▶ **WORK ITEM**: Print the line where "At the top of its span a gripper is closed" occurs and every line that follows it in the data below, ending with the last line, precisely as written.

SUPPLIED DATA below:

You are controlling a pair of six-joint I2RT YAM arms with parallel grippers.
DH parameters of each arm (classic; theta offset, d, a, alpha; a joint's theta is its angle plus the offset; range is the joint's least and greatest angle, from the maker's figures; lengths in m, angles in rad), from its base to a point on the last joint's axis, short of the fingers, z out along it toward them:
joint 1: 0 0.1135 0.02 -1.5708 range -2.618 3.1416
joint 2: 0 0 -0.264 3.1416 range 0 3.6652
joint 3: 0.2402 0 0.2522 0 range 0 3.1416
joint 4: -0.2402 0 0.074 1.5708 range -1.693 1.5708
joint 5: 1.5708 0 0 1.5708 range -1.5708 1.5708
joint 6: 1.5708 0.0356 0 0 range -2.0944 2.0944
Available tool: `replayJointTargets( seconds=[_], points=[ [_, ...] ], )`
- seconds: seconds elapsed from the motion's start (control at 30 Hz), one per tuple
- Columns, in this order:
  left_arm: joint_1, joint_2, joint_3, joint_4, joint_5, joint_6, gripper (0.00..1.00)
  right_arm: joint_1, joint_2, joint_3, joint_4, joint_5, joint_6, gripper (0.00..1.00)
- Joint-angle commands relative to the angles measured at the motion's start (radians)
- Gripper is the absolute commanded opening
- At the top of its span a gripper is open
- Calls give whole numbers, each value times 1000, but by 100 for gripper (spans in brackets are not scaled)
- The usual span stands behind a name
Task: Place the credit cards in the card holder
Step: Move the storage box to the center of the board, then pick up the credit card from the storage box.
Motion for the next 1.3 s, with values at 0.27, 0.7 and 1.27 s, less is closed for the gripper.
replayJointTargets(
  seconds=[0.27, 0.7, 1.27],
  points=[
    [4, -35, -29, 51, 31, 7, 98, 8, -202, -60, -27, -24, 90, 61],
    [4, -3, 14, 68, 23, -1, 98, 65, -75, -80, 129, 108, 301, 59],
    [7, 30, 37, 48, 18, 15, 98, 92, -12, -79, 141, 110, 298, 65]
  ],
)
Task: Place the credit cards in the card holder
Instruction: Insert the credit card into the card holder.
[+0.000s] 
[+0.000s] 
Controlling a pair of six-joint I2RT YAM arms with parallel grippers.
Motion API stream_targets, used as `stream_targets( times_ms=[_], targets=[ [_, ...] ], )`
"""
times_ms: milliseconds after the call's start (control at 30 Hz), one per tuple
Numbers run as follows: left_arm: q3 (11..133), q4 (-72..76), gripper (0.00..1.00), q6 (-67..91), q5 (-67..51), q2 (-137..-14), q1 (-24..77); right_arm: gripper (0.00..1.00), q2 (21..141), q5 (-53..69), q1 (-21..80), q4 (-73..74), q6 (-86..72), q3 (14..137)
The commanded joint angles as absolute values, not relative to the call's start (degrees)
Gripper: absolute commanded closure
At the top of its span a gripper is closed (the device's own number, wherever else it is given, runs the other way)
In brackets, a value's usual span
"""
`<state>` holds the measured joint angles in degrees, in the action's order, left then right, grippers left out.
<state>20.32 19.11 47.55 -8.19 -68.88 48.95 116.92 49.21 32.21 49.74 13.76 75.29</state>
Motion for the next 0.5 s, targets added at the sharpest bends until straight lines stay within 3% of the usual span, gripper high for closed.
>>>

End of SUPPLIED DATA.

▶ **ANSWER TO THIS PROBLEM**:
At the top of its span a gripper is closed (the device's own number, wherever else it is given, runs the other way)
In brackets, a value's usual span
"""
`<state>` holds the measured joint angles in degrees, in the action's order, left then right, grippers left out.
<state>20.32 19.11 47.55 -8.19 -68.88 48.95 116.92 49.21 32.21 49.74 13.76 75.29</state>
Motion for the next 0.5 s, targets added at the sharpest bends until straight lines stay within 3% of the usual span, gripper high for closed.
>>>

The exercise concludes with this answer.